Fue en la casa de los Valls donde Sophie conoció a uno de los máximos benefactores y padrinos financieros del señor Valls: don Ricardo Aldaya, heredero del imperio Aldaya, ya por entonces la gran esperanza blanca de la plutocracia catalana de finales de siglo. Ricardo Aldaya se había casado meses atrás con una rica heredera de belleza cegadora y nombre impronunciable, atributos que las malas lenguas daban por verídicos, pues se decía que ni su reciente marido veía belleza alguna en ella ni se molestaba en mentar su nombre. Había sido un matrimonio entre familias y bancos, no una niñería romántica, decía el señor Valls, que tenía muy claro que una cosa era el lecho y otra el hecho.

A Sophie le bastó cruzar una mirada con don Ricardo para saber que estaba perdida para siempre. Aldaya tenía ojos de lobo, hambrientos y afilados, que se abrían camino y sabían dónde asestar la dentellada mortal de necesidad. Aldaya le besó la mano lentamente, acariciándole los nudillos con los labios. Todo cuanto el sombrerero destilaba de afabilidad y entusiasmo, don Ricardo exhalaba en crueldad y fortaleza. Su sonrisa canina dejaba claro que era capaz de leer sus pensamientos y sus deseos y que se reía de ellos.

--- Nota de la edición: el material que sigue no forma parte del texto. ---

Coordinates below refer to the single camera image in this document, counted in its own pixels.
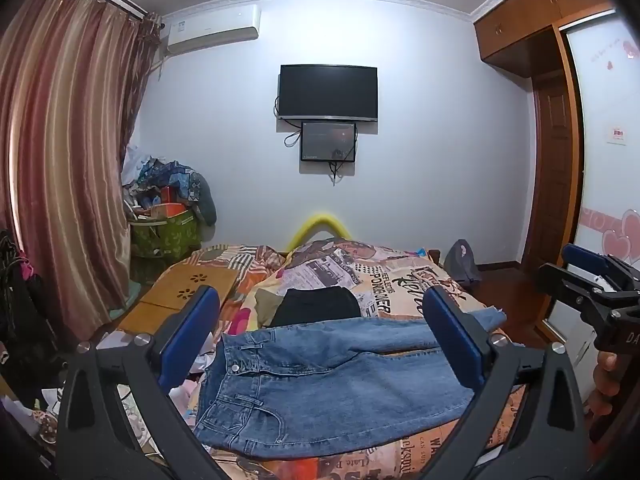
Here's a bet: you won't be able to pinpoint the brown wooden door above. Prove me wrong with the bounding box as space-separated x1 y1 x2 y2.
520 25 587 281

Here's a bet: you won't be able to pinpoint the striped brown curtain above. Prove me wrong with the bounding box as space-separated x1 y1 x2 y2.
0 0 166 343

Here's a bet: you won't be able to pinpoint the blue denim pants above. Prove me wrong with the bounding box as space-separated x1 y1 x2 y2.
192 307 507 461

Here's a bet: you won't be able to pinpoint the black television cable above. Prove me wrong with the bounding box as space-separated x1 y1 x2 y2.
272 94 304 149

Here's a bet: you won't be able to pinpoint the small black wall monitor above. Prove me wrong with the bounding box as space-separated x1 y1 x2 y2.
300 120 358 163

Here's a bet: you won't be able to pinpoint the white air conditioner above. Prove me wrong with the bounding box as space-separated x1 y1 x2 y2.
165 4 262 55

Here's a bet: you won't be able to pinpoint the black wall television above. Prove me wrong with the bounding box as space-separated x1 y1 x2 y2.
278 64 379 123

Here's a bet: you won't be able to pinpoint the dark hanging clothes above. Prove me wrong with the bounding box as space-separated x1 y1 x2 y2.
0 230 68 393

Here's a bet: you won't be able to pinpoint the green patterned bag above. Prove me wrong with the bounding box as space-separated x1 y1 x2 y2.
129 207 201 262

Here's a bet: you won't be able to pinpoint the yellow foam tube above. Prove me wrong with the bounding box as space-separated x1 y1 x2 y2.
286 212 351 253

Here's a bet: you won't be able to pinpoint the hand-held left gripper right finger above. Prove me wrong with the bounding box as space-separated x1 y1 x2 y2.
421 286 590 480

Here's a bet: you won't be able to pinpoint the pile of mixed clothes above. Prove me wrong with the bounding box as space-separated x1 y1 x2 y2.
120 144 218 227

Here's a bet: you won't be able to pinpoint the grey backpack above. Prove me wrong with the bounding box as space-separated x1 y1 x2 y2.
442 239 482 286

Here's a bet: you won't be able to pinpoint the folded black pants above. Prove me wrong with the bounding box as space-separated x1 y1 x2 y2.
269 286 362 330

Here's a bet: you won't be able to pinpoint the printed patchwork blanket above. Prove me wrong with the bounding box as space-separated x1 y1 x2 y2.
165 239 531 480

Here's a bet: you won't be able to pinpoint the wooden overhead cabinet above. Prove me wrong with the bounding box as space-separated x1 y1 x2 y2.
472 0 632 78

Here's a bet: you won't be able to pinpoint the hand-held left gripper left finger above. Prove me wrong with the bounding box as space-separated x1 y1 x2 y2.
56 285 231 480

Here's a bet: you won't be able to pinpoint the orange box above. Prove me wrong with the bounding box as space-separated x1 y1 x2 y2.
149 202 187 221

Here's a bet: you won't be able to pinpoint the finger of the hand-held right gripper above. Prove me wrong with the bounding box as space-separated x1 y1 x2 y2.
561 243 640 292
537 261 621 322

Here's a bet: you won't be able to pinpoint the wooden folding table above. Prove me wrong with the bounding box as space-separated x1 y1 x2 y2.
117 260 240 336

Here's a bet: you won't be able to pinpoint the person's right hand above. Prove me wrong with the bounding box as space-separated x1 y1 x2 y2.
587 350 622 418

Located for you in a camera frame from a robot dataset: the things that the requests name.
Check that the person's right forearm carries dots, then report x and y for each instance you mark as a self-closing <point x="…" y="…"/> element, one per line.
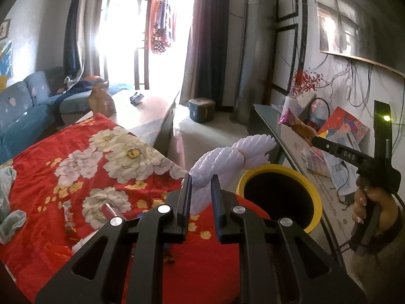
<point x="386" y="259"/>

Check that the blue patterned sofa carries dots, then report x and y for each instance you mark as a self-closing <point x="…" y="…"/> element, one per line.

Sophie sintió por él ese anémico desprecio que despiertan las cosas que más deseamos sin saberlo. Se dijo que no le volvería a ver, que si era necesario dejaría de dar clases a su alumna preferida si con ello evitaba volver a tropezarse con Ricardo Aldaya. Nada la había aterrado tanto en su vida como el presentir a aquel animal bajo la piel, y el reconocer a su depredador, vestido en galas de lino. Todos estos pensamientos cruzaron por su mente en apenas segundos, mientras urdía una burda excusa para ausentarse ante la perplejidad del señor Valls, la carcajada de Aldaya y la mirada derrotada de la pequeña Ana, que entendía a las personas mejor que a la música y sabía que había perdido a su maestra sin remedio.

Una semana más tarde, a las puertas de la escuela de música de la calle Diputación, Sophie se encontró con don Ricardo Aldaya, que la esperaba fumando y ojeando un periódico. Cruzaron una mirada y sin mediar palabra él la condujo a un edificio a dos manzanas de allí. Era un inmueble nuevo, todavía sin inquilinos.

Ascendieron hasta el piso principal. Don Ricardo abrió la puerta y le cedió el paso.

Sophie se adentró en el piso, un laberinto de corredores y galerías, de paredes desnudas y techos invisibles. No había muebles ni cuadros ni lámparas ni objeto alguno que identificase aquel espacio como una vivienda. Don Ricardo Aldaya cerró la puerta y ambos se miraron.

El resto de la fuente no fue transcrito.